The fact that does remain is that the crosshead was associated with a Saxon church. It has been dated from the 9th to the 11th centuries but a more recent study of its characteristics suggests a date in the second half of the 10th century, a period contemporary with the first recorded founding of the abbey.

The wheel-head cross evolved in the Irish Sea cultural region and became the dominant form of cross there during the 10th and 11th centuries. In England its spread is initially associated with the Norse penetration of the north-west from Ireland and from there it spread across the Pennines into the Danish area. Its appearance in south and south-east England is rare. The wheel-head form of cross could have reached Amesbury overland from the north-west or, as is more likely, direct by sea via the Bristol Channel. There is, then, a suggestion at Amesbury of cultural links with Ireland during the mid or later parts of the 10th century.

The shape of the cross is a later form of the Anglican cross evolved in Northumbria at the turn of the 8th century. Elements of the design in the termination of the arms suggest an influence by a tradition exclusive to Ireland. The only two extant crosses with the identical pattern of linked triquetras are at Cardynham in Cornwall and Coychurch in Glamorgan.

The interlace pattern around the edge of the head originated in northern Italy in the 9th century and is similar to that found on stones at nearby Ramsbury and Wherwell. This fixes the earliest possible date for the Amesbury cross in the mid-9th century.

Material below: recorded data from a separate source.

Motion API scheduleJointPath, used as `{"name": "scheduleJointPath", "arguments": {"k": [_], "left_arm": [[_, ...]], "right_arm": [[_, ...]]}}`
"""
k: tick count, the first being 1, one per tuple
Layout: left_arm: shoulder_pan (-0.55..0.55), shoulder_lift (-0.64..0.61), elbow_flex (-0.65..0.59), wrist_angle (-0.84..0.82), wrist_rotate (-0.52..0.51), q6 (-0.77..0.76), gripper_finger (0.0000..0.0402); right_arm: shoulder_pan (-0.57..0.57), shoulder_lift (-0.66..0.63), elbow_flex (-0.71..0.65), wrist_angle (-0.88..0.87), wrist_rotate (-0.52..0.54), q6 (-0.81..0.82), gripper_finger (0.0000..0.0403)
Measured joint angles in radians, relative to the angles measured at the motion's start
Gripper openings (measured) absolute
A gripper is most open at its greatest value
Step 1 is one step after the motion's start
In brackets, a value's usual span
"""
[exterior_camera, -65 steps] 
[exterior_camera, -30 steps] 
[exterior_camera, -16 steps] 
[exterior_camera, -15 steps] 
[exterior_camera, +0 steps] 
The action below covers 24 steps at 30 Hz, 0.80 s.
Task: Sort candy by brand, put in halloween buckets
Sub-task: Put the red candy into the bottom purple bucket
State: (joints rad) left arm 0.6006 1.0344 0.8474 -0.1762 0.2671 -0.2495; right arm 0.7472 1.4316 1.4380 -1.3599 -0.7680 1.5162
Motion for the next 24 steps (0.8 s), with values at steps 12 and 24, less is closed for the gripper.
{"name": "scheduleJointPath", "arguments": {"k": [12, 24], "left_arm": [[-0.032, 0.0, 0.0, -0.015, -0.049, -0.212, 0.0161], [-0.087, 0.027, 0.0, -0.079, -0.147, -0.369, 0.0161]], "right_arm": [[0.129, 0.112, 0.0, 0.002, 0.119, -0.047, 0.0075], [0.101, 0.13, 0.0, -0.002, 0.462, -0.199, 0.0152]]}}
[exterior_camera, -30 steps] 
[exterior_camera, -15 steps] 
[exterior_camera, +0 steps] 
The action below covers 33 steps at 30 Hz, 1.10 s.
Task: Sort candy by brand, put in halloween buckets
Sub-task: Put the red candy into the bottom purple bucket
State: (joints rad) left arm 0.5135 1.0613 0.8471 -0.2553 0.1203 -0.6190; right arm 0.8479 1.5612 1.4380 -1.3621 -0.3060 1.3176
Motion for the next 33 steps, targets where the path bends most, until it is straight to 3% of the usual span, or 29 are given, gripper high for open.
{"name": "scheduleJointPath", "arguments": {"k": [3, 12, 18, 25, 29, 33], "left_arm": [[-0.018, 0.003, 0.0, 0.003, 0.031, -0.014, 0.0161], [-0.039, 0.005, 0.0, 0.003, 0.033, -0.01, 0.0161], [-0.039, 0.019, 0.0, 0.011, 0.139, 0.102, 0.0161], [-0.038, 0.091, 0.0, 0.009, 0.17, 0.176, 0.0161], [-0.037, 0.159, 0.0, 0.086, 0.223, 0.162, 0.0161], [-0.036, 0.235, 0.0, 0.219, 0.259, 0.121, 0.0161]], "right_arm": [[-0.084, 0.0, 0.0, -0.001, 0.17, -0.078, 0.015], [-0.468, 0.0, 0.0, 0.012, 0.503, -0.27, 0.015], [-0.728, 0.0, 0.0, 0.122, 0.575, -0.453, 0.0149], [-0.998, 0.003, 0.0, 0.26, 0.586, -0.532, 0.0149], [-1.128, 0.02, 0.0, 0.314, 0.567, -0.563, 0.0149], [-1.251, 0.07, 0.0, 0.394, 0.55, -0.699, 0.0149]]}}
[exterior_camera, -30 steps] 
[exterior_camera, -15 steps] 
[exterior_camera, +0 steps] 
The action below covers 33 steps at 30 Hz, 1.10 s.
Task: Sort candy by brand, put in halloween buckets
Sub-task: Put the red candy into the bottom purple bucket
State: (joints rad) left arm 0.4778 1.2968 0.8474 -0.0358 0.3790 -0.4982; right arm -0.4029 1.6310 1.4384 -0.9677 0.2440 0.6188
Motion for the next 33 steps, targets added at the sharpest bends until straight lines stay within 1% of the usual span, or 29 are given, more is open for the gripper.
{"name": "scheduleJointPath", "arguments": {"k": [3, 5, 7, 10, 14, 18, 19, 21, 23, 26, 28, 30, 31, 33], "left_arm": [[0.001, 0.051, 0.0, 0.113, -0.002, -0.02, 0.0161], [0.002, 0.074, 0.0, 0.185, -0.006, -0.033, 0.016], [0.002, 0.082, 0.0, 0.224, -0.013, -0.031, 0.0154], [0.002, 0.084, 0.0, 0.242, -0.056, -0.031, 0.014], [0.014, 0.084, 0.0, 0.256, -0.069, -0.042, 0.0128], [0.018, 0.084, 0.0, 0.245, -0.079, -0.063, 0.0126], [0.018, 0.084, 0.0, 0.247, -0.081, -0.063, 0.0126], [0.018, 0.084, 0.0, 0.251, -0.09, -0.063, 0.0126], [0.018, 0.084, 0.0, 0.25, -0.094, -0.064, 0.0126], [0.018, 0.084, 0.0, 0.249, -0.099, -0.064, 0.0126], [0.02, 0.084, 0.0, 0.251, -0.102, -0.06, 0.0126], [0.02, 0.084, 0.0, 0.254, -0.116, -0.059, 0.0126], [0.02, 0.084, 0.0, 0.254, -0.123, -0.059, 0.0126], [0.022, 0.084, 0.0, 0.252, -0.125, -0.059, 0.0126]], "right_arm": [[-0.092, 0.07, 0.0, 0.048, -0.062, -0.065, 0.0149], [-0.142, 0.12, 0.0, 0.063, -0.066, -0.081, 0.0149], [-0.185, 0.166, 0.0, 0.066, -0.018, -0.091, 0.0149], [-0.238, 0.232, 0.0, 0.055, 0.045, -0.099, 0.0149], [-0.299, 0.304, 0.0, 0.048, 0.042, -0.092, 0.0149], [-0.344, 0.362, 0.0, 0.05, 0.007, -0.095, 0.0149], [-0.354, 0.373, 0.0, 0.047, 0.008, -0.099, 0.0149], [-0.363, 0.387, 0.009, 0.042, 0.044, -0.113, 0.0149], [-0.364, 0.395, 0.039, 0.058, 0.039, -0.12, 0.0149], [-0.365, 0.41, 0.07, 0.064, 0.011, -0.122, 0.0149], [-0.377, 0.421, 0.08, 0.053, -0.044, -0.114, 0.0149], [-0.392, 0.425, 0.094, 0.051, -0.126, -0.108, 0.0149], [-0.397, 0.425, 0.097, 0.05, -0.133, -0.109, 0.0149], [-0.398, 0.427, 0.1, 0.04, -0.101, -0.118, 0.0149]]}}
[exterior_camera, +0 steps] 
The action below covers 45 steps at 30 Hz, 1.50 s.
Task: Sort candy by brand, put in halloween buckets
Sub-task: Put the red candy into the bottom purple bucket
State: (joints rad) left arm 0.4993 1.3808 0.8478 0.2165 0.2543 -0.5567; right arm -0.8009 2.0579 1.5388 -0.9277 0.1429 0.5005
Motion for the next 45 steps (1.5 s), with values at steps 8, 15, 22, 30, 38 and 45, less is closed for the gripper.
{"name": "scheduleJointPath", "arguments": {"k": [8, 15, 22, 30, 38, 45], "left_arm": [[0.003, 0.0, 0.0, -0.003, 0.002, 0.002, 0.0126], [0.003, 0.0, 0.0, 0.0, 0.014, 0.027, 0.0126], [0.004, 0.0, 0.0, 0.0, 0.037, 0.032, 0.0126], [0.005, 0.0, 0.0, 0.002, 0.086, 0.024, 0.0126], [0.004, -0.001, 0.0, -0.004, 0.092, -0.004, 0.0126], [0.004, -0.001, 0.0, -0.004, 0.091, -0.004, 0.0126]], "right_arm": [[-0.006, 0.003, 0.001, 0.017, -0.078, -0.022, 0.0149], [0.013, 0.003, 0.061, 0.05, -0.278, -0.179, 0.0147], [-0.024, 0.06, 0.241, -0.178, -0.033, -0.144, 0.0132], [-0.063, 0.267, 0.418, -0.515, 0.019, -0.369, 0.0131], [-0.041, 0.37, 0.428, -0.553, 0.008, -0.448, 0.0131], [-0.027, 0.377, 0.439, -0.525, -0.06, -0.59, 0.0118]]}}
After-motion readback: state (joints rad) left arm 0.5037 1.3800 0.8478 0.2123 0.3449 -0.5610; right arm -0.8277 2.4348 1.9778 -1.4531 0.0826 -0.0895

The design and execution of the Amesbury cross are of a high quality, suggesting a competent sculptor, worthy to be employed by a rich patron with possibly royal connections. An abbey was founded at Wherwell in 986 AD by Queen Aelfthryth, the foundress of Amesbury. It is interesting to note that all the sculptures in this group have been assigned dates prior to the known foundation of churches at each of the sites.

Ties with the Celtic west could have survived here until the 10th century and perhaps this is reflected in the later dedication of Amesbury’s church to St Melor. The cross may well represent Amesbury’s earliest link with Christianity.